***** Data to use *****

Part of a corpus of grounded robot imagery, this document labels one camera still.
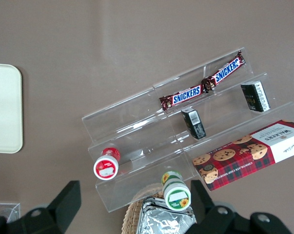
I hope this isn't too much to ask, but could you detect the Snickers chocolate bar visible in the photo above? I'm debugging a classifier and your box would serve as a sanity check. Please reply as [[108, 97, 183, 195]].
[[159, 84, 203, 111], [200, 50, 245, 95]]

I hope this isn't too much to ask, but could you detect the white rectangular tray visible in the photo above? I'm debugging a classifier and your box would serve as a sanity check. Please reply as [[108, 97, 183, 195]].
[[0, 62, 23, 154]]

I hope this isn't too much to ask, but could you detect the small black carton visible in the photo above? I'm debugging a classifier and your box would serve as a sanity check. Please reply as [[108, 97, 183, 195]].
[[240, 80, 271, 113], [180, 108, 207, 140]]

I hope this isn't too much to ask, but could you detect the red lidded yogurt cup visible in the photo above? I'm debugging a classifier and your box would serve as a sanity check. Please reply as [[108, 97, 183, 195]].
[[93, 147, 121, 181]]

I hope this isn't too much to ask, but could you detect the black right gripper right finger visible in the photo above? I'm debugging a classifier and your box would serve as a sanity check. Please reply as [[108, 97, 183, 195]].
[[188, 179, 293, 234]]

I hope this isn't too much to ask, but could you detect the green lidded sunflower cup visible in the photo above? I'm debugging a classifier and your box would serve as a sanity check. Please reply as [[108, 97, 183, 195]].
[[160, 171, 192, 211]]

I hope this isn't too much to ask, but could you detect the red tartan Walkers cookie box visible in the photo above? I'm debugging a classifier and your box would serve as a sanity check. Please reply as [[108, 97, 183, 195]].
[[192, 119, 294, 192]]

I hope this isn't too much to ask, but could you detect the clear acrylic bottle rack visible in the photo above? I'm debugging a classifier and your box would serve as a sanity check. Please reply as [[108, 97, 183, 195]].
[[0, 201, 22, 224]]

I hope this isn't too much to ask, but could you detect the small tan wicker basket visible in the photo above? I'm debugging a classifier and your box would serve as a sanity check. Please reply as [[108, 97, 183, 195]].
[[121, 183, 167, 234]]

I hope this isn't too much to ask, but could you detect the clear acrylic stepped shelf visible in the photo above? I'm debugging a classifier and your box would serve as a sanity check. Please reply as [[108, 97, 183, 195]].
[[81, 86, 196, 213], [153, 46, 294, 178]]

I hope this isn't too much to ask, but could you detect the silver foil bag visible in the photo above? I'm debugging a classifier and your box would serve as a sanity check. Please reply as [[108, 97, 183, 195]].
[[136, 196, 197, 234]]

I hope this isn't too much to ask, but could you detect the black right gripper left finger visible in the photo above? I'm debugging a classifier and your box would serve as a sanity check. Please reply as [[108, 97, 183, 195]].
[[0, 180, 82, 234]]

*****

• [Instructions to follow]: Could you restate all of the data above word for word and skip every picture?

• [Answer for the task]:
Part of a corpus of grounded robot imagery, this document labels one camera still.
I hope this isn't too much to ask, but could you detect the Snickers chocolate bar visible in the photo above? I'm debugging a classifier and your box would serve as a sanity check. Please reply as [[108, 97, 183, 195]].
[[159, 84, 203, 111], [200, 50, 245, 95]]

I hope this isn't too much to ask, but could you detect the white rectangular tray visible in the photo above? I'm debugging a classifier and your box would serve as a sanity check. Please reply as [[108, 97, 183, 195]].
[[0, 62, 23, 154]]

I hope this isn't too much to ask, but could you detect the small black carton visible in the photo above? I'm debugging a classifier and your box would serve as a sanity check. Please reply as [[108, 97, 183, 195]].
[[240, 80, 271, 113], [180, 108, 207, 140]]

I hope this isn't too much to ask, but could you detect the red lidded yogurt cup visible in the photo above? I'm debugging a classifier and your box would serve as a sanity check. Please reply as [[108, 97, 183, 195]].
[[93, 147, 121, 181]]

I hope this isn't too much to ask, but could you detect the black right gripper right finger visible in the photo above? I'm debugging a classifier and your box would serve as a sanity check. Please reply as [[108, 97, 183, 195]].
[[188, 179, 293, 234]]

I hope this isn't too much to ask, but could you detect the green lidded sunflower cup visible in the photo above? I'm debugging a classifier and your box would serve as a sanity check. Please reply as [[108, 97, 183, 195]].
[[160, 171, 192, 211]]

I hope this isn't too much to ask, but could you detect the red tartan Walkers cookie box visible in the photo above? I'm debugging a classifier and your box would serve as a sanity check. Please reply as [[108, 97, 183, 195]].
[[192, 119, 294, 192]]

I hope this isn't too much to ask, but could you detect the clear acrylic bottle rack visible in the photo above? I'm debugging a classifier and your box would serve as a sanity check. Please reply as [[108, 97, 183, 195]].
[[0, 201, 22, 224]]

I hope this isn't too much to ask, but could you detect the small tan wicker basket visible in the photo above? I'm debugging a classifier and your box would serve as a sanity check. Please reply as [[108, 97, 183, 195]].
[[121, 183, 167, 234]]

I hope this isn't too much to ask, but could you detect the clear acrylic stepped shelf visible in the photo above? I'm debugging a classifier and your box would serve as a sanity check. Please reply as [[108, 97, 183, 195]].
[[81, 86, 196, 213], [153, 46, 294, 178]]

I hope this isn't too much to ask, but could you detect the silver foil bag visible in the photo above? I'm debugging a classifier and your box would serve as a sanity check. Please reply as [[108, 97, 183, 195]].
[[136, 196, 197, 234]]

I hope this isn't too much to ask, but could you detect the black right gripper left finger visible in the photo above? I'm debugging a classifier and your box would serve as a sanity check. Please reply as [[108, 97, 183, 195]].
[[0, 180, 82, 234]]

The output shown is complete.